Teva Hiring B Pharm & M Pharm Professionals | S&T Specialist Role | Apply Now
Looking for a B Pharm Job in pharmaceutical manufacturing, technology transfer, and process validation? Teva Pharmaceuticals is hiring an S&T Specialist I in Goa. This Teva Career opportunity is ideal for B Pharm and M Pharm professionals with experience in Manufacturing Science & Technology (MS&T), new product launches, process validation, and pharmaceutical operations. Candidates seeking an advanced M Pharm Job in a global pharmaceutical organization should explore this opportunity.

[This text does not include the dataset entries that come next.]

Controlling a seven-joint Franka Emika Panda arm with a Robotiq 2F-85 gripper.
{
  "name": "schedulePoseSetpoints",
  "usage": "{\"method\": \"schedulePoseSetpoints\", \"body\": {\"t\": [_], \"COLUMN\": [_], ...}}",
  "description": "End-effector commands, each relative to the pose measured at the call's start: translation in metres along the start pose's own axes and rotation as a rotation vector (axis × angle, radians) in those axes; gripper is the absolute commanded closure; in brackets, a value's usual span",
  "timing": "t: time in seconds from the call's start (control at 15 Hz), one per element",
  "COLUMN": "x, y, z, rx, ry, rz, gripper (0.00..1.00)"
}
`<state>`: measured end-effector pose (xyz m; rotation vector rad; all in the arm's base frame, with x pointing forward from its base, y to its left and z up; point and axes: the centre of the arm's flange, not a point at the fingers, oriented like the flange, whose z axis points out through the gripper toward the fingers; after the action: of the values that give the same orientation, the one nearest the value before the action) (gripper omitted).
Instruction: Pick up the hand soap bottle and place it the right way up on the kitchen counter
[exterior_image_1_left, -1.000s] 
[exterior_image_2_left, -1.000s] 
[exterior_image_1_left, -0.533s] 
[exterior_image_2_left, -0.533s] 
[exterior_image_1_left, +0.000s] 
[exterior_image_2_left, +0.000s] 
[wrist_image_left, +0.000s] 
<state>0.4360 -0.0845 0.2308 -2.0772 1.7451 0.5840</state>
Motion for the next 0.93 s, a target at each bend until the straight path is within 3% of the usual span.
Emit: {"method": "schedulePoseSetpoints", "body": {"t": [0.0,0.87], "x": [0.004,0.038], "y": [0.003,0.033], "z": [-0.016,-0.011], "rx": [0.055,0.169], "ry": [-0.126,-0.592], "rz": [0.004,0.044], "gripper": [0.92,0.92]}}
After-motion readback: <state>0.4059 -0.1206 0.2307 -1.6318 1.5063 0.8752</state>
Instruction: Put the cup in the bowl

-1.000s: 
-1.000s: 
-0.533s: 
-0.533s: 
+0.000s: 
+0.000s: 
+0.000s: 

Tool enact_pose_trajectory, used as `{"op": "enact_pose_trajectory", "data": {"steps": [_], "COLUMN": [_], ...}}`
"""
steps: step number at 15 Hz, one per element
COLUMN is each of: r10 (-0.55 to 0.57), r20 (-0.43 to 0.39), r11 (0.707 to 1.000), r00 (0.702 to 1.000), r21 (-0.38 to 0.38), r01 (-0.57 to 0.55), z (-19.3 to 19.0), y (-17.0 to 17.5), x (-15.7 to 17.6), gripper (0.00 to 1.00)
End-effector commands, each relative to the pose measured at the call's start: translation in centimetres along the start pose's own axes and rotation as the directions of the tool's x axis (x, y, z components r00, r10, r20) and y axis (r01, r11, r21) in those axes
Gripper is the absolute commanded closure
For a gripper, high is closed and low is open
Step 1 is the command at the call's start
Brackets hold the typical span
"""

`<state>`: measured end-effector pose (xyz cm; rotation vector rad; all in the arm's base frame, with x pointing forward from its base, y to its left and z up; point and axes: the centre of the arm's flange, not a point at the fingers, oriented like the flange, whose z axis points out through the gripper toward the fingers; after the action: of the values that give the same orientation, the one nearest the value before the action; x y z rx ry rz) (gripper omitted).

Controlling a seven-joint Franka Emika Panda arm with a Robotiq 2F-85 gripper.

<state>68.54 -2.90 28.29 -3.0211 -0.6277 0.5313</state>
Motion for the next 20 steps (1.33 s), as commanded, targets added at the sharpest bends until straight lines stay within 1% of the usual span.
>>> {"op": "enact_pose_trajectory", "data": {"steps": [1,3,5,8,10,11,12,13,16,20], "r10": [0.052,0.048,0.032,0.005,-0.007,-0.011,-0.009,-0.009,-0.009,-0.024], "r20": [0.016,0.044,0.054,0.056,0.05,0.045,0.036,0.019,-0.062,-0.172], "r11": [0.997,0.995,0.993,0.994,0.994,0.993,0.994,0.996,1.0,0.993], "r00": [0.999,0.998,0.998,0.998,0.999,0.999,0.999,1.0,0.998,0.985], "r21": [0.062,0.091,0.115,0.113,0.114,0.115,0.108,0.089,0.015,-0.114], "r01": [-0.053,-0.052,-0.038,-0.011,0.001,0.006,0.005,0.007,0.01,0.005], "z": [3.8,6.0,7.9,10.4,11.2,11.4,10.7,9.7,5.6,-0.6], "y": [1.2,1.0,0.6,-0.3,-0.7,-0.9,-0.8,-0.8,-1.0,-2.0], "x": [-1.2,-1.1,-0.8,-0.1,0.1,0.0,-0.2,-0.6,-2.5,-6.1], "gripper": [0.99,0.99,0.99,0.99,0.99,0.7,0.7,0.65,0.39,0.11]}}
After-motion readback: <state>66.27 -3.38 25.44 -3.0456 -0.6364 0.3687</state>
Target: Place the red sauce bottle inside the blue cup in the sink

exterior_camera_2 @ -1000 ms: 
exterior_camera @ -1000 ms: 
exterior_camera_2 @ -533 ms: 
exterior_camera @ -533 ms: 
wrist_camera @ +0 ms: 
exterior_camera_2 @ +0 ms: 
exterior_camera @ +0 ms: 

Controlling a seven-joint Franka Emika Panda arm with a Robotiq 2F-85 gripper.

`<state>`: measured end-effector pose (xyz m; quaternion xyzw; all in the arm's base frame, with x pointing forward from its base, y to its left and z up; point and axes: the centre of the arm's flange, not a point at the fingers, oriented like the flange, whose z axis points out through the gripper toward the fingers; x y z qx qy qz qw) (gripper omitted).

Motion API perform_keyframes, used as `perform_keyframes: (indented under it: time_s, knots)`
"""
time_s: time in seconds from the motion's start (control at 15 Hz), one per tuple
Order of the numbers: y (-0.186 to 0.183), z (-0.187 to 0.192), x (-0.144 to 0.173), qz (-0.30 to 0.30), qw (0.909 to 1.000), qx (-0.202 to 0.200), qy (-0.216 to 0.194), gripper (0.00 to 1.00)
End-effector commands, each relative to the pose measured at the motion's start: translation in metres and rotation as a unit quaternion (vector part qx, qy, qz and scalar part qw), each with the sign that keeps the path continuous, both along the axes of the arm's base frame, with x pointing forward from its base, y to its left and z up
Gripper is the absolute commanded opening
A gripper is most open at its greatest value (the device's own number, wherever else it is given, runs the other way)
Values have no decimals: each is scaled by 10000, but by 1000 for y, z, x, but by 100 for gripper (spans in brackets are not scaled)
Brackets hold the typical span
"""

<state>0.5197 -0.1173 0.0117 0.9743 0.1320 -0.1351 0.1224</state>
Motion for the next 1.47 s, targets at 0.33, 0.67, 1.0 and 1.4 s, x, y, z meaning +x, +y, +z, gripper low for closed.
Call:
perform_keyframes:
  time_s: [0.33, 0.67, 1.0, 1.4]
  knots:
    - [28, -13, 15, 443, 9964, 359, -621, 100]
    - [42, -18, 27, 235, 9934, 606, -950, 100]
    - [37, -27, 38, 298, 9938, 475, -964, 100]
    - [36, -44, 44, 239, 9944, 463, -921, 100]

- Job Title: S&T Specialist
- Job Location: Goa, India
About the Company
Teva Pharmaceuticals is one of the world’s leading biopharmaceutical companies, combining innovative medicines with a world-class generics business. The company develops and delivers high-quality medicines across multiple therapeutic areas while serving patients worldwide. A Teva Career provides professionals with opportunities to work on innovative pharmaceutical technologies, global product launches, regulatory projects, and advanced manufacturing processes. For candidates seeking a rewarding B Pharm Job or M Pharm Job, Teva offers a collaborative environment focused on innovation, quality, and professional growth.
Job Description
The S&T Specialist I will support new product launches, process validation, technology transfer, scale-up activities, and manufacturing troubleshooting. This B Pharm Job involves the preparation of technical documentation, execution of validation batches, handling quality systems, and the support of regulatory submissions while ensuring compliance with GMP and global regulatory requirements. Through this Teva Career opportunity, professionals will gain exposure to advanced pharmaceutical manufacturing and product lifecycle management.
Key Responsibilities
- Support new product launches and site transfer activities.
- Execute scale-up, transfer, and validation batches.
- Troubleshoot manufacturing and process-related issues.
- Prepare batch records, protocols, and technical reports.
- Manage Change Controls, Deviations, CAPA, and Investigations.
- Ensure GMP and regulatory compliance.
- Coordinate with manufacturing, quality, and regulatory teams.
- Support regulatory submissions and technical documentation.
- Handle TrackWise and SAP documentation activities.
Eligibility Criteria
- Education: B. Pharm, M. Pharm
- Experience: 3–4 years of experience in MS&T or pharmaceutical manufacturing operations
- Required Skills: TrackWise, SAP, Risk Assessment, technical Documentation, Granulation, Compression, Encapsulation, Coating Operations, GMP Compliance, Regulatory Documentation, Global Market Requirements
Why Join Teva Pharmaceuticals?
- Join a globally recognized pharmaceutical company.
- Gain exposure to new product launches and technology transfer.
- Work on scale-up and process validation projects.
- Build expertise in pharmaceutical manufacturing and regulatory operations.
- Grow your career through a rewarding Teva Career pathway.